Tre a giudizio

Savona, rapina a casa dell’avvocato Roseo: in aula la testimonianza del legale

In aula hanno deposto il legale savonese e la figlia che quel giorno era in casa con lei

Savona. Hanno ricordato i terribili momenti in cui i banditi le hanno minacciate e tenute in “ostaggio” per svaligiare la cassaforte di casa. Il processo per la rapina nell’appartamento dell’avvocato savonese Emi Roseo questa mattina è ripreso proprio con la testimonianza del legale savonese e della figlia che, quel giorno, era nell’appartamento con lei.

A giudizio, con ruoli e compiti diversi, ci sono Andrea Chimenzo, Anselmo Graziano e l’albanese Erjon Hoxhai (per il suo connazionale Dimitraq Kalemai invece si procede separatamente perché è risultato irreperibile e, di conseguenza, la sua posizione è stata stralciata dal procedimento “madre”).

L’episodio risale al febbraio di tre anni fa: la professionista savonese e la figlia allora quattordicenne per quasi venti minuti erano state tenute in ostaggio dai rapinatori nella casa di via Famagosta. I banditi si erano poi fatti aprire la cassaforte ed avevano rubato tutto il contenuto. Secondo quanto ipotizzato dagli inquirenti il colpo sarebbe stato organizzato da Andrea Chimenzo che l’avrebbe messo a segno con l’aiuto dei due albanesi: Erjon Hoxhaj, che sarebbe entrato con lui nell’appartamento, e Dimitraq Kalemai, che invece sarebbe rimasto in strada, a fare da palo.

Graziano (figlio della donna delle pulizie che aveva accesso all’alloggio dell’avvocato) invece sarebbe stato il basista del gruppo che secondo la squadra mobile, avrebbe dato informazioni preziose (ad esempio sulla presunta presenza di soldi e preziosi nella cassaforte e sulle abitudini di Emi Roseo e dei suoi familiari) all’amico Chimenzo.

Questa mattina in aula l’avvocato Roseo ha ricordato quanto successo: “Ero in bagno, hanno suonato, sono andata ad aprire e mi sono ritrovata con un coltello puntato alla gola.
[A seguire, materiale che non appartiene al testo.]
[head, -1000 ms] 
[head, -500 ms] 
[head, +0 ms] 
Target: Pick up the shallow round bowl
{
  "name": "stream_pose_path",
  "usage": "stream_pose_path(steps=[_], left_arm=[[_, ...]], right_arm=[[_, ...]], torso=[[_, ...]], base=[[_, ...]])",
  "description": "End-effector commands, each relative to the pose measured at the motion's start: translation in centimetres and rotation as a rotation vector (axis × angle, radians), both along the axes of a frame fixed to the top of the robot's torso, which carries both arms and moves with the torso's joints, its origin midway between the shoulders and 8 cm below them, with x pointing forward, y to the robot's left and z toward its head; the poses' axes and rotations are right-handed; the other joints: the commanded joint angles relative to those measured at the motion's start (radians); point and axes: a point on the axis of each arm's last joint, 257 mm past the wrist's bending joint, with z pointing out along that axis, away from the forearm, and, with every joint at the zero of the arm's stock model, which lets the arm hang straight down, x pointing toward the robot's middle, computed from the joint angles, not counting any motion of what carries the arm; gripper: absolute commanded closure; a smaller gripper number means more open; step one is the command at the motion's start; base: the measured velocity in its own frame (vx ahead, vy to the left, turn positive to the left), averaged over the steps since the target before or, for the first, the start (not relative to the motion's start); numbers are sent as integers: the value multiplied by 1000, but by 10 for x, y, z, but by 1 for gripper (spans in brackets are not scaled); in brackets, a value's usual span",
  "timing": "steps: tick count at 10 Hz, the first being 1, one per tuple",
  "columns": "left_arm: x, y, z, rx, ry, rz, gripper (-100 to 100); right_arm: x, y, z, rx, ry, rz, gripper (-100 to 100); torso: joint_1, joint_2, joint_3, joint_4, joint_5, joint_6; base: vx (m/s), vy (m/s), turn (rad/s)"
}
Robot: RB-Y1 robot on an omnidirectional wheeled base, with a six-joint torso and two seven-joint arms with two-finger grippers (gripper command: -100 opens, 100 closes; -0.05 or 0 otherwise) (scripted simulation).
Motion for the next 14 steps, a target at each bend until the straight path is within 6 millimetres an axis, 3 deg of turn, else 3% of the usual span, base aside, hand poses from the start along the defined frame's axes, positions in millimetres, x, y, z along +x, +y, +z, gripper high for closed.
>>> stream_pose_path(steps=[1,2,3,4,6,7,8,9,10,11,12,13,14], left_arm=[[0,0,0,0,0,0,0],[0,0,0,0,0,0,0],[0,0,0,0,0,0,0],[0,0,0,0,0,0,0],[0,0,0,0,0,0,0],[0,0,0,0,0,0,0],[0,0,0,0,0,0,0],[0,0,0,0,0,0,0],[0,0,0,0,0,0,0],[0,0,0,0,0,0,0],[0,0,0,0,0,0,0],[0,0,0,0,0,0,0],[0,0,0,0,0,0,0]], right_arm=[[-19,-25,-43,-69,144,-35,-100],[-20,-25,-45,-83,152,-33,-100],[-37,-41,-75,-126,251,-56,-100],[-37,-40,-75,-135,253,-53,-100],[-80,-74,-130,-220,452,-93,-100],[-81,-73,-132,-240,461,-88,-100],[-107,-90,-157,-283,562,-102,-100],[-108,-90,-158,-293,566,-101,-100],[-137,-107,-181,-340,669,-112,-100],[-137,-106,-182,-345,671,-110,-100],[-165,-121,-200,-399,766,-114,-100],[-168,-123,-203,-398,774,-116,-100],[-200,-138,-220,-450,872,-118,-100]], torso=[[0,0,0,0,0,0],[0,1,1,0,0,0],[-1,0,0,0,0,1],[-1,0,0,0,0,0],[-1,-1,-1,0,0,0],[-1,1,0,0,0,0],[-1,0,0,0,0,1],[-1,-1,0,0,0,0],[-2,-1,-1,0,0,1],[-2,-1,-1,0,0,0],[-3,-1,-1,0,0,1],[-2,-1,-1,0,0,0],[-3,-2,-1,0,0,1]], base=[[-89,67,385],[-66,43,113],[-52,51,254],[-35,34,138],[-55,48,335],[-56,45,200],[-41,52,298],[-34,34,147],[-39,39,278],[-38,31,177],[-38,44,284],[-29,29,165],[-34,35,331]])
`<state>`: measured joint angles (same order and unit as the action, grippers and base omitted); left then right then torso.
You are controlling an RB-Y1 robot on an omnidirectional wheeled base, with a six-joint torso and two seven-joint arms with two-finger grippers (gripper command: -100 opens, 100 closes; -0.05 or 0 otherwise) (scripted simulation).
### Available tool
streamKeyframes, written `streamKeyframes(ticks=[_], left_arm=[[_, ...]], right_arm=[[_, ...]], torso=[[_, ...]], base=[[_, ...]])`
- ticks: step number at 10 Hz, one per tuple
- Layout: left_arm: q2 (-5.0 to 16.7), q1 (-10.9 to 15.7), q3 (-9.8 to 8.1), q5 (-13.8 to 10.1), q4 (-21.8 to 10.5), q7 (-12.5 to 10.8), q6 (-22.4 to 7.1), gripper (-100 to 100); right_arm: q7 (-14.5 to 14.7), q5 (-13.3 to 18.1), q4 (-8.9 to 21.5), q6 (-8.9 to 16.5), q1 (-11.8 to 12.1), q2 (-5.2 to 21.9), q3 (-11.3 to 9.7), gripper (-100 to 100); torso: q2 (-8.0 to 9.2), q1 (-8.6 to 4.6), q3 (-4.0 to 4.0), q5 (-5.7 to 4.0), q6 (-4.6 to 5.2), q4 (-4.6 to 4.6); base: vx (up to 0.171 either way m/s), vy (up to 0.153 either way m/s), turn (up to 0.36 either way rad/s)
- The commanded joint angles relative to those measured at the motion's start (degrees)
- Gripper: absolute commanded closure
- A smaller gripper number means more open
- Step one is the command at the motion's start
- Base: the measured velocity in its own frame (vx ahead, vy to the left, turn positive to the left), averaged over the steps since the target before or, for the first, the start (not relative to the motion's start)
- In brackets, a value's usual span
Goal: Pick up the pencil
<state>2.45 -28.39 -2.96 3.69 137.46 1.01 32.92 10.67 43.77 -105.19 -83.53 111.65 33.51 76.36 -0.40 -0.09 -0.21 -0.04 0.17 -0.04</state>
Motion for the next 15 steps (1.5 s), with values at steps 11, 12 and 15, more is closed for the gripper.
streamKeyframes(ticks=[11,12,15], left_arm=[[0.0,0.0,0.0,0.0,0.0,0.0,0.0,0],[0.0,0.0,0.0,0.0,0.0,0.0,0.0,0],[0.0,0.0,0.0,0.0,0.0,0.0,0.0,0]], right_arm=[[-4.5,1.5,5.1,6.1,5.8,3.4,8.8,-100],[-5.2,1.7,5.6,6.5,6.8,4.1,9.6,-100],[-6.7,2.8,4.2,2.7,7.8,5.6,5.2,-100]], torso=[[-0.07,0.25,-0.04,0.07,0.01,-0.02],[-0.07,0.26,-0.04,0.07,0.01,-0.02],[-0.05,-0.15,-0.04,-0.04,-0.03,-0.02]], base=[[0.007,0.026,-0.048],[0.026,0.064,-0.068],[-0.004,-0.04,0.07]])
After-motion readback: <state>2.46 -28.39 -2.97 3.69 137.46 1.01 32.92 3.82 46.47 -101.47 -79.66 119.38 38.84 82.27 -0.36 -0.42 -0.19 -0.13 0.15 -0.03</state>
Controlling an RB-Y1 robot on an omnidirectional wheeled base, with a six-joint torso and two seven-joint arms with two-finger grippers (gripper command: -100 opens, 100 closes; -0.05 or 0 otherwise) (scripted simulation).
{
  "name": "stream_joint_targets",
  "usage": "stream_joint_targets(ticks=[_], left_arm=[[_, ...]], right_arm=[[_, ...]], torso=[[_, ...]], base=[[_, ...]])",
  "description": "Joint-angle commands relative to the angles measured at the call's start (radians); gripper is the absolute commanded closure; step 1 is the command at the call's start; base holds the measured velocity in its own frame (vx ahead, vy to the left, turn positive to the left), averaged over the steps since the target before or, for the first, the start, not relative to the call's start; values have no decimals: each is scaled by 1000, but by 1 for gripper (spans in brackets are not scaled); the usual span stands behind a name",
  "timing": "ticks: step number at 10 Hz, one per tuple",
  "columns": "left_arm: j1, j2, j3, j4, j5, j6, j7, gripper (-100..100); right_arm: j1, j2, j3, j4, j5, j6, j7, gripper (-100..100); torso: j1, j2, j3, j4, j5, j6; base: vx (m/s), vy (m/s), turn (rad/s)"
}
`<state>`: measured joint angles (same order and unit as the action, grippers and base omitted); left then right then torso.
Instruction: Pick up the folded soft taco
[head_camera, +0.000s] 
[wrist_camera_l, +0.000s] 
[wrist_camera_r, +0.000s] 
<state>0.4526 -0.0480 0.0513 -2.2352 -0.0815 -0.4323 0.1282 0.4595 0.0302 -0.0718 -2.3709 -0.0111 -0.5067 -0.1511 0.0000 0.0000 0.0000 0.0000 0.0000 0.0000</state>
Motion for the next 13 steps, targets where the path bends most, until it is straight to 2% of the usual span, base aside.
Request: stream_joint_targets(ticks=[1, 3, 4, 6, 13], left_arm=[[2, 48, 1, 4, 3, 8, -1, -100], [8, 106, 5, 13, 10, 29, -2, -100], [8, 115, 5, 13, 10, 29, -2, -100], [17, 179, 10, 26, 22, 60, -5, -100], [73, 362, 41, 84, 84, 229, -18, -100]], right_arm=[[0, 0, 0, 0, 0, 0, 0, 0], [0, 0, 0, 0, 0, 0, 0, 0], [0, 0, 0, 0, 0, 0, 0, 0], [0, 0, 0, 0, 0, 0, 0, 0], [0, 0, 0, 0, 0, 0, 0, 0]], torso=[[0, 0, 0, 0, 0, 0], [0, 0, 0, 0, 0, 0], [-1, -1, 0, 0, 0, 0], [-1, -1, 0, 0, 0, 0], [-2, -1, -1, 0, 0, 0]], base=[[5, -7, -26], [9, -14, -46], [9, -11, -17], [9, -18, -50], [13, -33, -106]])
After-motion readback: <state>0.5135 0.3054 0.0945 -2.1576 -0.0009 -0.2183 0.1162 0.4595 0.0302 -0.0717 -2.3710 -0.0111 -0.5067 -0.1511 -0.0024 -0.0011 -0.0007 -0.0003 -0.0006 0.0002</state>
Poi quell’uomo mi ha trascinata, sbattuta sul letto e infine mi ha detto che voleva i soldi”.

Il legale ha poi spiegato di non aver mai avuto rapporti con gli imputati: “Anselmo lo conoscevo appena, ma solo perché avevo ricevuto un mandato per tutelarlo in un procedimento in cui era parte lesa per un’aggressione. Per quanto riguarda Chimenzo il mio collega Biondi, che lo difende, il giorno dell’arresto mi telefonò per chiedermi di sostituirlo durante l’interrogatorio. Stavo andando in carcere quando ho scoperto, attraverso la telefonata di un cronista, che era accusato della rapina a casa mia e, di conseguenza, ho avvisato il collega della mia incompatibilità”.

Dopo di lei è stata ascoltata anche la testimonianza della figlia dell’avvocato che ha raccontato: “Ero in camera e ho visto arrivare un uomo incappucciato. Si è sfilato la cintura dei pantaloni e mi ha legato le mani. A quel punto mi ha buttato addosso un piumino e quindi non vedevo nulla e non so dire cosa succedeva nelle altre stanze dove c’era mia mamma. Quell’uomo parlava albanese, ma non l’ho visto in faccia perché aveva una calzamaglia nera”.
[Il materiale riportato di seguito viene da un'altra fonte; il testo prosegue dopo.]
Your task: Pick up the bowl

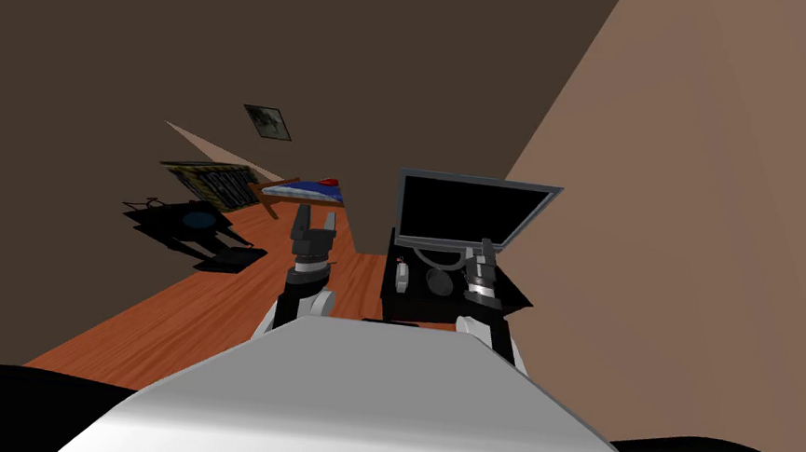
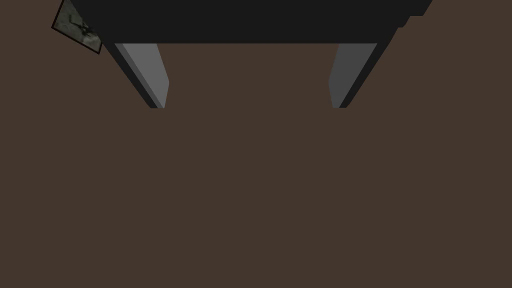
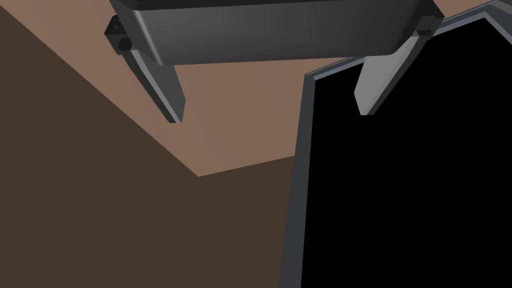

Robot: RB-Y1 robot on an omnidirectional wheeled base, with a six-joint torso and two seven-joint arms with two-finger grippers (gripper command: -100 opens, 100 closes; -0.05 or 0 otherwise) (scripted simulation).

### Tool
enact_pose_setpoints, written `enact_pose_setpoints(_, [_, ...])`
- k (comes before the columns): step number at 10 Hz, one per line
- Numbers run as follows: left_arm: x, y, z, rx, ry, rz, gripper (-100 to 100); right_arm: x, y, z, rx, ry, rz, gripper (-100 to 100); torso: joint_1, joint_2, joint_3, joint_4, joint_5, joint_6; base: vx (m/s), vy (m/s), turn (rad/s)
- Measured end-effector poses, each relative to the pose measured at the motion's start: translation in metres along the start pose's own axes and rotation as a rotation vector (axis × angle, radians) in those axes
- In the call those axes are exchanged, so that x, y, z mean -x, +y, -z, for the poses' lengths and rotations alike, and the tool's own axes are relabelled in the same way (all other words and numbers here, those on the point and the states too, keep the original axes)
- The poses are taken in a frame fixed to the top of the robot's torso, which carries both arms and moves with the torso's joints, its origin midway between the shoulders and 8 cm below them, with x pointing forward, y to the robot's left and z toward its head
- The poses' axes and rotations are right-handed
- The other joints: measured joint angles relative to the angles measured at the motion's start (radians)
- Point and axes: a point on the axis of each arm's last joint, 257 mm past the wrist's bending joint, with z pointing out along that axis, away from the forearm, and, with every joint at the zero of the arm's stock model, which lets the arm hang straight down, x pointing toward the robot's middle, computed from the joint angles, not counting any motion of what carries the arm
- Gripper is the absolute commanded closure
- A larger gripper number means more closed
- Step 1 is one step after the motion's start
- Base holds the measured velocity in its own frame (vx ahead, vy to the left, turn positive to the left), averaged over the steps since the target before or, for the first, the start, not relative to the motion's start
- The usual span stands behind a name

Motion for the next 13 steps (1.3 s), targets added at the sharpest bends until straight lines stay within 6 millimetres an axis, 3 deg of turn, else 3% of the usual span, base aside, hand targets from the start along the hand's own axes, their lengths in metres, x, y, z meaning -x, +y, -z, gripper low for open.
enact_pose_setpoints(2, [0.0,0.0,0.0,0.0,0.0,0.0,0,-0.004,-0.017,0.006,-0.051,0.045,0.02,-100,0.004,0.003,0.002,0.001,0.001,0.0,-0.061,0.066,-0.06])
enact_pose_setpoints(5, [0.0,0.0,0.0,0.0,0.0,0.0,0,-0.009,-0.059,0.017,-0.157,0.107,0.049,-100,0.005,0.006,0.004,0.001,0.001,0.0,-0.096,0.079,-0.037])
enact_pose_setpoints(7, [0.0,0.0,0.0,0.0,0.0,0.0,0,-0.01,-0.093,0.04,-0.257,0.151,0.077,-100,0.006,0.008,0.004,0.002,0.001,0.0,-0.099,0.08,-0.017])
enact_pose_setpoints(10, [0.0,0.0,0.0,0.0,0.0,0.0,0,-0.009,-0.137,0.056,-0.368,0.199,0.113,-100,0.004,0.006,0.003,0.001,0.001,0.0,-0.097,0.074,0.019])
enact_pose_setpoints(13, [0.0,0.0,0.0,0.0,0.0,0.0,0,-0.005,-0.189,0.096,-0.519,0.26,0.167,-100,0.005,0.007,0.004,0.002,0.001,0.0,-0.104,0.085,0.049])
Secondo la ricostruzione degli investigatori, quel giorno, i rapinatori avevano aspettato che l’avvocato tornasse a casa dalla passeggiata che tutte le mattine faceva con il cane, poi era scattato l’assalto. Per l’accusa Hoxhaj aveva tenuto ferma sul letto la figlia del legale, mentre Chimenzo, armato di un coltello, si occupava della professionista e di svuotare la cassaforte. Ad incastrare i tre, oltre agli accertamenti della polizia (e dei carabinieri che nella prime battute dell’indagine avevano raccolto importanti elementi investigativi) sarebbero state anche le telecamere della zona, in particolare quelle della sede de “La Destra”, che li avrebbe filmati mentre si aggiravano davanti al palazzo di via Famagosta dove abita l’avvocato.
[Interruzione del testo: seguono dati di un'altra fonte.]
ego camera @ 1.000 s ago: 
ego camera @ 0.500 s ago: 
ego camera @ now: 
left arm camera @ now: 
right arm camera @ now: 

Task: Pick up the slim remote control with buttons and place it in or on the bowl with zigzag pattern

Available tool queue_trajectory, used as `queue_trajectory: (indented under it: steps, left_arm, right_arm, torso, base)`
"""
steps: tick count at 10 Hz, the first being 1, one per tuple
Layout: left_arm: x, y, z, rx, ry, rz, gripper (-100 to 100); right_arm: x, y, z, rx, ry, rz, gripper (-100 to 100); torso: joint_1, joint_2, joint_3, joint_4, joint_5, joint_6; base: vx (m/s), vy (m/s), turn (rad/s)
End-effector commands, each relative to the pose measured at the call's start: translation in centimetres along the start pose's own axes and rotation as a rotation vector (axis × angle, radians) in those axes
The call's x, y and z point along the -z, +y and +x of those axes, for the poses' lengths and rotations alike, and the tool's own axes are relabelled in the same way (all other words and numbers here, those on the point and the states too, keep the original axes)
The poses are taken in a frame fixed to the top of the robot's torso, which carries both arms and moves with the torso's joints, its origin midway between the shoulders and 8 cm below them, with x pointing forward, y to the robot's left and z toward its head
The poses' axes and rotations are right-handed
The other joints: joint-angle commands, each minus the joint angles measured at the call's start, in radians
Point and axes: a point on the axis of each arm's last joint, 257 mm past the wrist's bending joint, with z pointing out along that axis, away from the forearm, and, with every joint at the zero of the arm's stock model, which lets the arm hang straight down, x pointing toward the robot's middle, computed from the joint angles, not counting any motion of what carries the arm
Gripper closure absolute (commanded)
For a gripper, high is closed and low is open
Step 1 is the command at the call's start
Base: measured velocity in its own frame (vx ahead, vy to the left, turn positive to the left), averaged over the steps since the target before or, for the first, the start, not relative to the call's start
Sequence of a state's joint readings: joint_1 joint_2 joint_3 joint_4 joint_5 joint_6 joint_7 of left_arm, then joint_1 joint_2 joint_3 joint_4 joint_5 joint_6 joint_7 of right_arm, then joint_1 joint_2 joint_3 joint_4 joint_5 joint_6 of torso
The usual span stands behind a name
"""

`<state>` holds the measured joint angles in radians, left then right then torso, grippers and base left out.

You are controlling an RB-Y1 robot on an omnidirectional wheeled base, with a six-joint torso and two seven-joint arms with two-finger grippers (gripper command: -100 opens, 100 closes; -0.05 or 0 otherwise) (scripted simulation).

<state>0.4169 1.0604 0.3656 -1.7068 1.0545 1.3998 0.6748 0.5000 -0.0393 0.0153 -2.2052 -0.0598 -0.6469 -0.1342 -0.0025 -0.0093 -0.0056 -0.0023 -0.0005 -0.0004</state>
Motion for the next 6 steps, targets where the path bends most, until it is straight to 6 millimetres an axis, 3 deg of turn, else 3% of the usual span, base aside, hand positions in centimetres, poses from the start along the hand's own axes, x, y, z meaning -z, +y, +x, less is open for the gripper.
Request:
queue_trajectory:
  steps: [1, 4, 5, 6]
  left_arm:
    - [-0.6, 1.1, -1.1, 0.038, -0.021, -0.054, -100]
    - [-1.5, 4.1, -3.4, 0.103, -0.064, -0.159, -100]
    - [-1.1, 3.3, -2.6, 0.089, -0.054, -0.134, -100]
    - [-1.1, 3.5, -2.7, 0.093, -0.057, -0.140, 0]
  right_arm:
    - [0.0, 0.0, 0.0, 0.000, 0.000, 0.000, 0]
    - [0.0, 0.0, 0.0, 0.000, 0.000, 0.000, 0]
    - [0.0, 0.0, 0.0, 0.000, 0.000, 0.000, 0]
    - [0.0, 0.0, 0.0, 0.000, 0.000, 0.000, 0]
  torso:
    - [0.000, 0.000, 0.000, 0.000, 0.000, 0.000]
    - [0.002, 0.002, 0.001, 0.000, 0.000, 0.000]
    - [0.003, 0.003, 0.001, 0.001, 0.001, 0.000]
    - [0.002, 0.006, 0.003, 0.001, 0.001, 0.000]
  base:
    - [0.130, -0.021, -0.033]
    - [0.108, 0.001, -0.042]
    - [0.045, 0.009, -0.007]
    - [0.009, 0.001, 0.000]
Secondo una perizia antropometrica sarebbero però da escludere compatibilità tra le persone riprese nelle immagini acquisite dagli inquirenti e gli imputati (difesi dagli avvocati Ballabio, Carminati, Biondi e Calamaro) che hanno sempre respinto le accuse. I difensori già davanti al gup avevano sollevato dubbi sulle prove raccolte contro i quattro: in particolare proprio la perizia antropometrica che aveva dato esito negativo. Prossima udienza a maggio.